It's not just underwear. Car sales fell 32 percent in August, the biggest drop in two decades, and automakers are warning of a million layoffs as buyers refuse to raise prices and struggle to borrow from elusive lenders. Macrotech, a major real estate developer that joined President Trump in a residential tower in Mumbai, just dismissed 400 employeesThat's how the demand for new housing sinks.

Families are saving on 7-cent Parle cookie packages, which are the staple food of India's morning milk and tea. They are opting for even cheaper snacks made by local food vendors, according to Mayank Shah, Parle's executive. Cookie sales were down about 8 percent, he said, and if current trends continue, the company could cut as many as 10,000 jobs.

In addition, India's outlook is obscuring the global economic slowdown, the recent rise in oil prices and the impact of Trump's trade battles – including one with India.

On Friday, the Indian government, which spent months minimizing evidence of slowing, finally acknowledged the depth of the problem, announcing a surprise tax cut for all companies and additional incentives for manufacturers.

And this weekend, Prime Minister Narendra Modi is traveling to Houston to meet Trump and try to settle some of his trade disputes.

Until last year, India, with a population of 1.3 billion people, was the world's fastest-growing large economy, routinely registering growth of 8% or more.
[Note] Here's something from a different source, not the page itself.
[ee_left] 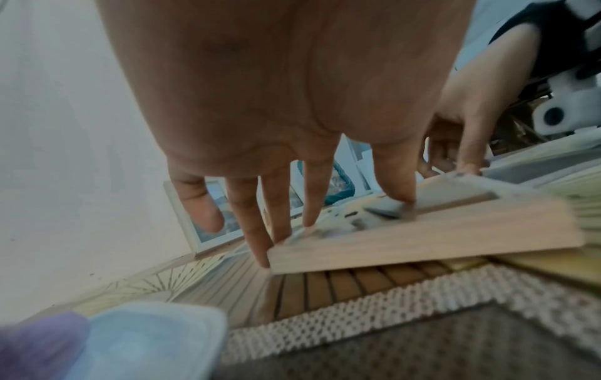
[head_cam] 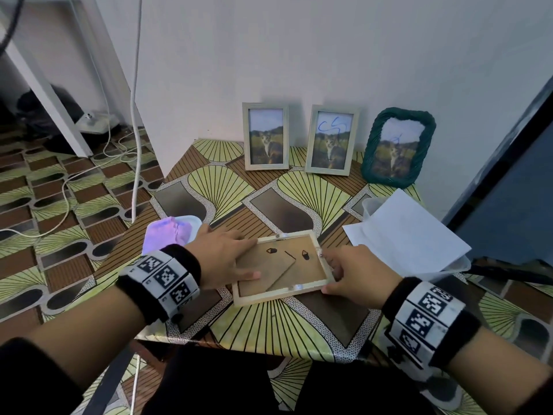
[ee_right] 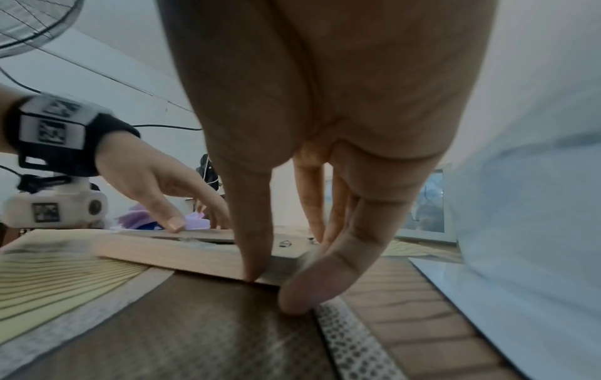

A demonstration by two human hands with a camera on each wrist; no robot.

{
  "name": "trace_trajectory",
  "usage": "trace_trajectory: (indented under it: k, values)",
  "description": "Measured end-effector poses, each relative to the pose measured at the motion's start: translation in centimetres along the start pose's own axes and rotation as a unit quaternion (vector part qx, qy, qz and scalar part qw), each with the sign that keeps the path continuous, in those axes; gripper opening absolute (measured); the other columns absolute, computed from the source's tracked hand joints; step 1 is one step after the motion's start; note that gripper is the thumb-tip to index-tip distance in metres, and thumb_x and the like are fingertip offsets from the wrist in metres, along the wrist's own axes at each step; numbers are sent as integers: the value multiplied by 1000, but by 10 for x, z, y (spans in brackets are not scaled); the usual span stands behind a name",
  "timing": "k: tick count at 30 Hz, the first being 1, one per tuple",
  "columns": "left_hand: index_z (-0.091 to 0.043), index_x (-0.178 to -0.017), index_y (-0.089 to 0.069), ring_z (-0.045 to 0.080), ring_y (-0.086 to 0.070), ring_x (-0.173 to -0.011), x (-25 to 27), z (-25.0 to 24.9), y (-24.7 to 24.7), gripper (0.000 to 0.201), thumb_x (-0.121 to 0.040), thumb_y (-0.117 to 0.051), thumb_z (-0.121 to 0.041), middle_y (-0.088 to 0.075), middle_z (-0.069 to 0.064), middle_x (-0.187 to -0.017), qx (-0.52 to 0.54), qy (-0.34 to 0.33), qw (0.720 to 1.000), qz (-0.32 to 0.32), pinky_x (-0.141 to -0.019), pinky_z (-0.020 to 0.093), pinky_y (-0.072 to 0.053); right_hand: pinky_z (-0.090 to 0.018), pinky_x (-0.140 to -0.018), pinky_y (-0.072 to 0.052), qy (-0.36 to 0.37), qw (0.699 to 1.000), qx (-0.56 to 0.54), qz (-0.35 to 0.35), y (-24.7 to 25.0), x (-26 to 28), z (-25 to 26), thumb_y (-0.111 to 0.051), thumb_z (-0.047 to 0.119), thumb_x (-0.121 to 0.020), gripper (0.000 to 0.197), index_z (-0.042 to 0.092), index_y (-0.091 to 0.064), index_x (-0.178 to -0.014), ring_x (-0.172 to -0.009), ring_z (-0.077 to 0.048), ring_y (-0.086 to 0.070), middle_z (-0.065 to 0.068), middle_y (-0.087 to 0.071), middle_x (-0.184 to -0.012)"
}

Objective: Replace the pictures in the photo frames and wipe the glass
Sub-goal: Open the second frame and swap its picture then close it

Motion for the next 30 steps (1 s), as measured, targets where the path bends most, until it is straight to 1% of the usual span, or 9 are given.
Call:
trace_trajectory:
  k: [3,5,10,12,15,19,23,27,30]
  values:
    - [-28,-135,-47,16,-51,-115,9,-3,3,55,-93,-42,-63,-54,-4,-122,15,-12,1000,17,-101,41,-36,-33,-78,-53,-18,999,-36,-8,3,-11,-6,-63,14,-86,24,13,-66,-110,-93,-25,-64,-5,-69,-99]
    - [-21,-119,-57,17,-54,-103,17,-6,3,44,-95,-44,-56,-55,0,-109,49,-16,998,31,-94,38,-43,-28,-72,-48,-26,999,-31,-26,4,-20,-7,-58,10,-86,18,11,-69,-100,-90,-24,-63,-6,-69,-95]
    - [-13,-80,-57,21,-57,-83,35,-21,-2,41,-95,-51,-50,-60,6,-87,153,-33,988,-8,-80,39,-47,-20,-63,-44,-34,994,-91,-59,6,-30,-7,-65,14,-85,11,13,-72,-94,-77,-12,-59,3,-65,-81]
    - [-12,-77,-56,20,-55,-78,41,-26,-3,42,-96,-50,-50,-60,6,-82,167,-48,985,-18,-77,39,-47,-24,-71,-47,-12,996,-88,-32,4,-31,-5,-66,19,-86,16,17,-73,-100,-88,-14,-60,4,-65,-90]
    - [-9,-76,-60,23,-56,-74,41,-26,-1,46,-96,-51,-49,-61,8,-75,183,-49,982,-16,-71,38,-46,-33,-97,-48,22,996,-86,13,4,-25,-1,-62,19,-90,31,19,-67,-121,-116,-21,-56,-2,-59,-123]
    - [-11,-93,-72,13,-59,-71,36,-31,2,39,-94,-55,-47,-70,-1,-78,186,-77,979,-6,-70,31,-49,-27,-105,-38,50,992,-112,42,6,-13,2,-63,12,-87,47,15,-58,-133,-136,-23,-44,-7,-41,-152]
    - [-26,-120,-66,1,-57,-76,28,-38,2,34,-92,-59,-43,-69,-14,-83,169,-76,982,-44,-78,23,-49,-39,-112,-37,44,993,-38,99,1,-3,4,-69,24,-84,63,13,-46,-141,-141,-26,-38,-3,-18,-163]
    - [-31,-146,-39,14,-47,-121,16,-45,2,60,-90,-59,-40,-47,-6,-135,73,-126,984,-106,-101,32,-41,-33,-116,-30,54,989,18,139,-2,1,2,-73,37,-82,98,14,-14,-157,-145,-21,-29,4,6,-165]
    - [-32,-151,-26,17,-29,-142,5,-56,4,60,-95,-48,-37,-25,-4,-156,19,-170,984,-58,-110,42,-34,-29,-119,-24,59,988,20,143,1,-3,-2,-75,41,-82,106,15,-7,-158,-148,-18,-22,7,10,-165]
Point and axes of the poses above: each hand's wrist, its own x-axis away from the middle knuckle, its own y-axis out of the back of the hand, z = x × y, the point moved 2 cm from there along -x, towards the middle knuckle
Now the government attributes the country's growth to 5%. And the dismissal notices are piling up, with unemployment by 8.4 percent and rising, according to the Center for Monitoring Indian Economy.

India's reversal of luck, partly driven by domestic problems such as neglected farmers, is threatening to other developing countries in Asia, Africa and Latin America that are trying to navigate both Trump's weakened global economy and the meltdown of trade conflicts.

"India is potentially a benchmark," said Per Hammarlund, chief emerging market strategist at Swedish bank SEB. "It's a sign of the global economic trend right now: growth has slowed even more this year than last year."

As elusive global investors crowded into dollar security, India's rupee and other emerging market currencies fell in value. This made vital imports of energy, electronics and industrial equipment more expensive. Last weekend's attack on Saudi Arabia's two oil facilities, which raised the global oil price, underlined how vulnerable India and other developing countries are facing external factors beyond their control.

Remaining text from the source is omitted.